*PROVIDED MATERIAL*.

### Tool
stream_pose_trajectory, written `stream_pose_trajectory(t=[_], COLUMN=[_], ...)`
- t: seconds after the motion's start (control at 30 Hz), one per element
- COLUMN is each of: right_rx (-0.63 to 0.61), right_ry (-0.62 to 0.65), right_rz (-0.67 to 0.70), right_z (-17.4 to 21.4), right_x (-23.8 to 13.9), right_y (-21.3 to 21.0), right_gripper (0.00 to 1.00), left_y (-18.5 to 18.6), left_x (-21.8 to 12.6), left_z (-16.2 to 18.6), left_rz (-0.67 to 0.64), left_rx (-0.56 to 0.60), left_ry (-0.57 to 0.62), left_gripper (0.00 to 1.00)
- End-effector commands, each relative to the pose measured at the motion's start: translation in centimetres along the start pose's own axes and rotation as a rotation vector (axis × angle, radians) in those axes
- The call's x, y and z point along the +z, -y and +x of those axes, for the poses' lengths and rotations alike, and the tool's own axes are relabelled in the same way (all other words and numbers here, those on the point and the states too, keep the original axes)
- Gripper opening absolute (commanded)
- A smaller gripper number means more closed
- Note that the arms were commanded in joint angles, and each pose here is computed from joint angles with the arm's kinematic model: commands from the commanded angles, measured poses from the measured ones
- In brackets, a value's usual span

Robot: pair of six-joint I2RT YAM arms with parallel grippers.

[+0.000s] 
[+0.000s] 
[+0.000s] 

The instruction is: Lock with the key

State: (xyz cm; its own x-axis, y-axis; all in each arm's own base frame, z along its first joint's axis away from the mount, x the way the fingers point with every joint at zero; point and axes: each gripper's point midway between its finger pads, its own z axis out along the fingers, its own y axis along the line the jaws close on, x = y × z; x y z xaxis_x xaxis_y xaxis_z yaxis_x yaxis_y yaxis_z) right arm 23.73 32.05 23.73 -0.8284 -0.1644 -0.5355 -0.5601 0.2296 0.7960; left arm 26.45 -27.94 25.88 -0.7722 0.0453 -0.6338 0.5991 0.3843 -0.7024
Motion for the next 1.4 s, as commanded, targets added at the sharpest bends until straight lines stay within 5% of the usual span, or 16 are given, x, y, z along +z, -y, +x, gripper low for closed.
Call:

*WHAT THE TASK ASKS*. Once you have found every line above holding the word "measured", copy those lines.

*TASK ANSWER*.
- End-effector commands, each relative to the pose measured at the motion's start: translation in centimetres along the start pose's own axes and rotation as a rotation vector (axis × angle, radians) in those axes
- Note that the arms were commanded in joint angles, and each pose here is computed from joint angles with the arm's kinematic model: commands from the commanded angles, measured poses from the measured ones

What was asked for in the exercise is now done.